Sometime around 1973, at Fort Lewis, Washington, I worked at Building 17 as the Post Food Advisor. It was a small office in the larger Services Division in the even larger Directorate of Industrial Operations. Services Division included the Commissary, the Troop Issue Commissary (mess halls), the Laundry, Mortuary Officer and my office, Food Services Branch.

Building 17 only held the Chief of Services Division, the Mortuary Office and the Food Service Branch. The large sign in the grass outside announced:

SERVICES DIVISION, DIO
MORTUARY OFFICE
Food Service Branch

The asphalt in front of our sign was covered with skid marks from cars stopping to take pictures. We opined that those stops were more frequent when both the hot-dog truck and contract hearse were both in the parking lot. 

The Mortuary Officer was a First Lieutenant. He told me that his family had run a funeral home for some generations, and he was familiar and comfortable with all of his duties. He had charge of all the post cemeteries, and joked that he had 2,300 people “under him.” One day, as I exited his office, I noticed that on the inside of the door molding was a tape measure extending up from the floor. I turned and asked him why he needed to know people’s height. “Length,” he corrected me, “I need to know their length.”

When a soldier passes on, the Army assigns a Casualty Officer to help the spouse or next of kin get through the procedures and paperwork, including the service and burial. The Army treats Casualty Officer duties as highly important. Most spouses look back on the presence and support of those officers as a hallmark of the Army’s desire to bring the greatest honor and dignity to a loved one’s death.  

The Command knew about the Lieutenant’s professional background, and assigned him as Casualty Officer for higher profile deaths. When it came time for him to take leave, he told me that I had to hold down his VIP Casualty Officer duties. There was a soldier's passing that he was handling, and I came along to learn the ropes. I had pulled that duty once before, but this would be a good refresher.

Both in formal uniforms, we arrived at the house in an official sedan around 10:00 a.m. Before dismounting he told me, “This was a particularly sad death. The widow is alone in there, and knows that we’re coming. Although she’s in bad shape, we have decisions to make that are very important, and papers to sign that will affect her whole life.

“When I go in, she’ll be resolved to do business and we’ll do fine. But she’ll break down if her friends show up. So, your job is to stand outside the door and keep the casseroles out.”

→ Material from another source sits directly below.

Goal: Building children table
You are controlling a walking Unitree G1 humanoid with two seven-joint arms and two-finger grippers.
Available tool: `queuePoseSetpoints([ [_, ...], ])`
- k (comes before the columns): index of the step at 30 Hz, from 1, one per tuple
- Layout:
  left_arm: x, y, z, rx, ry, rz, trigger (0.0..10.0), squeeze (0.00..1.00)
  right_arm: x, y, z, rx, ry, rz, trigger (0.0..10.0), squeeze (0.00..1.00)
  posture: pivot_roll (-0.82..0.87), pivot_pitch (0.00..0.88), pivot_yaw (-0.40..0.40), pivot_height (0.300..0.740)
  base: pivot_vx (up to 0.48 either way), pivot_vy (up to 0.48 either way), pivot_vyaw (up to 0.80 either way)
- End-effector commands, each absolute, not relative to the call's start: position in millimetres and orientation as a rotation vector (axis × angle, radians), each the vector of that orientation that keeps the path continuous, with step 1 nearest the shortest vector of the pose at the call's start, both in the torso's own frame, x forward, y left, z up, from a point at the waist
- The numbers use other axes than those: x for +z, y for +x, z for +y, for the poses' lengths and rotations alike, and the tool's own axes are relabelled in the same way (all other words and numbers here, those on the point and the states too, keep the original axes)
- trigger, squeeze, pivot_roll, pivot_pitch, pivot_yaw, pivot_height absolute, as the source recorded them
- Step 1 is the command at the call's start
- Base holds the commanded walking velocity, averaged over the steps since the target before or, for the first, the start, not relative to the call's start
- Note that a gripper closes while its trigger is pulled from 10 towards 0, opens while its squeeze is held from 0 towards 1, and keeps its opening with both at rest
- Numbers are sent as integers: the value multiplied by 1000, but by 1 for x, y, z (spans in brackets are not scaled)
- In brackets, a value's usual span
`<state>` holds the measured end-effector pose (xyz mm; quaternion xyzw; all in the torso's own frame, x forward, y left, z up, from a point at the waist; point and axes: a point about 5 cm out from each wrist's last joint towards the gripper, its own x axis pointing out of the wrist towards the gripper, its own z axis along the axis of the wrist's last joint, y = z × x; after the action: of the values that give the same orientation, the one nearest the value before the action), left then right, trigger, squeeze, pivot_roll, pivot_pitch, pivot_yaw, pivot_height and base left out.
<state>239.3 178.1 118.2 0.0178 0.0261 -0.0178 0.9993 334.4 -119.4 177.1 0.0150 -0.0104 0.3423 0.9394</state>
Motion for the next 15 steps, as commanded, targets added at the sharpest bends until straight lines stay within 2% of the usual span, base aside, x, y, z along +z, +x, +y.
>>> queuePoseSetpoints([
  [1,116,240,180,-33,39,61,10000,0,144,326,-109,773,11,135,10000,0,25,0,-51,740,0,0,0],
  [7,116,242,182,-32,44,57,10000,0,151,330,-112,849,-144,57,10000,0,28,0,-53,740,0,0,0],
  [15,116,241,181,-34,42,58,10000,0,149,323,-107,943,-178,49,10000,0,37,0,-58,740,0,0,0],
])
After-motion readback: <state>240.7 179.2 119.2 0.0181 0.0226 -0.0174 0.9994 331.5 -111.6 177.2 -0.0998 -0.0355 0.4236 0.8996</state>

So she answered the door, and the Lieutenant went in without me. I turned toward the street, and, knowing no better, went to a stiff Parade Rest. About 20 minutes later a car pulled up at the end of her sidewalk. A well-dressed lady stepped out and went to the back seat for something as two more cars pulled up. I started to panic as the first casserole appeared, then another...and another. The ladies started up the sidewalk. From two steps up, I tried to act official. “I’m sorry, ladies, you can’t come in right now.” 

Immediately, I found myself surrounded. They were on the landing with me, reaching behind me to push on the door, trying to get around me. It was the, “you can’t mean that I can’t come in” routine, voiced in 10 different rapid-fire ways. I held off as best I could while, without a word to one another, they worked as a well-honed and highly disciplined team to break through my defensive position. They had brought the big guns: sad faces, accusing looks, mock disbelief, utter disdain and threats. The opposition forces were determined to get their casseroles into the house. 

The minutes stretched on until the Lieutenant opened the door quietly behind me. We both stepped out of the way as the casseroles crowded past us. I watched as the first casserole stopped in mid stride, 15 feet away from the widow. Screwing her otherwise normal face into something a little more extreme than Edvard Munch’s The Scream, she leaned toward her grieving friend and with quivering lips blurted her friend’s name. They simultaneously began sobbing. Instantly, and as if on cue, the other two became emotional wrecks. 

The Lieutenant and I made the tactical decision to retreat. We made our escape without incident, watching each passing car to see if it, too, contained a casserole.